Максим передает пачку невзрачных квитков, напечатанных на очень плохой бумаге. На каждом — шестизначный номер и черная рамка, а посредине сумма в полторы тысячи рублей. Последними в стопке идут два аляпистых билета на горки. Они слиплись, и я расклеиваю их ногтем.
— Ну, с богом, — говорит Максим.
Автоматическая дверь отъезжает, и я вижу ворота с огромными буквами ЦПКиО наверху. Призрак распадается на сотню солнечных зайчиков, которые скручиваются спиралью и исчезают где-то в животе у мертвого отца.
Труп вздрагивает, свешивает ноги с лавки и встает. Мертвые пальцы берут за руку, и я вздрагиваю от неожиданности. Хочу выдернуть ладонь, но вспоминаю, что нельзя. Пальцы сухие и твердые, как старые ветки, и сквозь тонкую кожу прощупывается каждая косточка. Хватка очень слабая, просто легкое прикосновение.
Вылезаем из прохладной камеры фургона, и духота сдавливает грудь. Солнце бьет в глаза колючими лучами, блузка прилипает к спине, дышится с трудом. Как две деревянные куклы, мы заходим в парк на негнущихся ногах. Я гляжу прямо перед собой, морщась от резкого запаха одеколона.

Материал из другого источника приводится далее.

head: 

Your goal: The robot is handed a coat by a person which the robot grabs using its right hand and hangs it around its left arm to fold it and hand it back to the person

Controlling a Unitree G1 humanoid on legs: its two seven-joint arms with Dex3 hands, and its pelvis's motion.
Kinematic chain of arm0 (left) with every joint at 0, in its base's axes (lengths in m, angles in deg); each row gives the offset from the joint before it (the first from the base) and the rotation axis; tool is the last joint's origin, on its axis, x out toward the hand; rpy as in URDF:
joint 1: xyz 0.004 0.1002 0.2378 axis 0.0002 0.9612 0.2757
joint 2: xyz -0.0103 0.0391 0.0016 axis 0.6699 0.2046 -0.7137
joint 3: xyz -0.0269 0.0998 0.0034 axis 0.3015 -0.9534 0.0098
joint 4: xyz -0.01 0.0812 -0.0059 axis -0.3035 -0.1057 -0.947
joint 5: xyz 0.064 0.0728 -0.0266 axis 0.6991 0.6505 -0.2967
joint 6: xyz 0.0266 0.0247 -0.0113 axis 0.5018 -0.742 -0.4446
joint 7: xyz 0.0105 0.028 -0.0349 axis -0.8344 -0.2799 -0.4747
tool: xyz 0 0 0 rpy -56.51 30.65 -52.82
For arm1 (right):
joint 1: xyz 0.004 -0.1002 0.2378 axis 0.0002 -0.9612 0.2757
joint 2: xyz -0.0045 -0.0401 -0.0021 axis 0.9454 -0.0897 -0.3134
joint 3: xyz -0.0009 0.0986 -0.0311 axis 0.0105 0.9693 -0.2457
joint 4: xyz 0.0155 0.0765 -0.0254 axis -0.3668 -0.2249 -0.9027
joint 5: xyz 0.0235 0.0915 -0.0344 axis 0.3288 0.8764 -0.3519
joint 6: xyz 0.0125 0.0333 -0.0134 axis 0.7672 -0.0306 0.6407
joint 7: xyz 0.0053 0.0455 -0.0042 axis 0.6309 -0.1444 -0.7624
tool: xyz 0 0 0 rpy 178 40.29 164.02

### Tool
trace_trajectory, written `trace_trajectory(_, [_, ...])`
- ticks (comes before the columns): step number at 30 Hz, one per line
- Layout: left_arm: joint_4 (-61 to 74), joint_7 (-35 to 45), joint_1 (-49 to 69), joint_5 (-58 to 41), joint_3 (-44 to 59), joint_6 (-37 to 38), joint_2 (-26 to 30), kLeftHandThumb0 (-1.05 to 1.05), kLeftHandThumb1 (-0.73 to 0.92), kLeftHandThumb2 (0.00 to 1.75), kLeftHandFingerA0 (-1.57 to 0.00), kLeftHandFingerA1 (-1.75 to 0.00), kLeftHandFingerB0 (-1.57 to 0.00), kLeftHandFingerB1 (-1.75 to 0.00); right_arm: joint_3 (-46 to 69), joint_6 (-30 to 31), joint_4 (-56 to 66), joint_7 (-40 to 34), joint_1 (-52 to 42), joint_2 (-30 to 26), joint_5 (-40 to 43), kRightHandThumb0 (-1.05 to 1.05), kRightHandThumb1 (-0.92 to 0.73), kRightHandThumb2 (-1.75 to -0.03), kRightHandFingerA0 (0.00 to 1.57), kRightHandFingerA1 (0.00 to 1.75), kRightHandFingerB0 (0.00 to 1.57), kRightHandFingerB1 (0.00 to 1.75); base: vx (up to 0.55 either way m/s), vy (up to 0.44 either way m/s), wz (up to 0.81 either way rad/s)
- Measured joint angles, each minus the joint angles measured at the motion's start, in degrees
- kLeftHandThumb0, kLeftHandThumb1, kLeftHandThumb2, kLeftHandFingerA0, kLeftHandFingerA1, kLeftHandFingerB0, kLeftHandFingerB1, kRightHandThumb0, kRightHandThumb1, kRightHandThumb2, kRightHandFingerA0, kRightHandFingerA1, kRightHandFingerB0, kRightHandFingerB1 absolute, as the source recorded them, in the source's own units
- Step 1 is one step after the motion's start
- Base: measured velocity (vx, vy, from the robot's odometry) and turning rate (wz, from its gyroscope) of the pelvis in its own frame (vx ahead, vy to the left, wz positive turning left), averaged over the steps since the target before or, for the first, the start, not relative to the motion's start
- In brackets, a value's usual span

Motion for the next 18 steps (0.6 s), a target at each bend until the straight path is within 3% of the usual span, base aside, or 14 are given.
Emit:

Здесь больше не так зелено: исчезли пышные кроны кленов, вырублены кусты акации и сирени. Тропинки закованы в асфальт, а узорчатые плитки дорожек вырваны и заменены на безликие прямоугольники брусчатки. Вдоль аллей вместо зарослей травы и лопуха топорщится мелкая щетина газона, а рядом с забором торчат обрубки подрезанных тополей в белых юбках известки.
Старых аттракционов почти не осталось, и только на самом дальнем краю парка я замечаю коренастую конструкцию «Орбиты». Краска выгорела на солнце, тяжелый металлический каркас напоминает скелет динозавра, да и сама карусель смотрится реликтом на фоне пластикового молодняка. Новые аттракционы трещат, поют скрипучими голосами, мигают множеством разноцветных лампочек. Они яркие, глянцевые, сделанные как будто из папье-маше и ослепляют не хуже солнца.
Призрак тянет к «Автодрому», и мы садимся в машинку с лицом Молнии Маккуина. Стучу по борту, и тот откликается гулким пустым звуком. С удивлением замечаю, что под яркой оболочкой спрятаны те же жесткие педали, что запомнились с детства. Малышня пытается врезаться в меня, но я езжу очень аккуратно и уворачиваюсь, стараясь не замечать холода привалившегося к боку тела.
Призрак останавливается около киоска мороженого, и мы покупаем стаканчик, который он размазывает вокруг рта. Садимся на скамейку, я беру платок и вытираю следы шоколада. Чего-то ждем, вглядываясь в мельтешение аттракционов. Отец гладит мою руку, и я понимаю, что это — последний шанс сказать что-нибудь важное.
Укорять его? Говорить о предательстве, о прощении? О маме? О том, что он все сделал неправильно? О том, что я сожалею?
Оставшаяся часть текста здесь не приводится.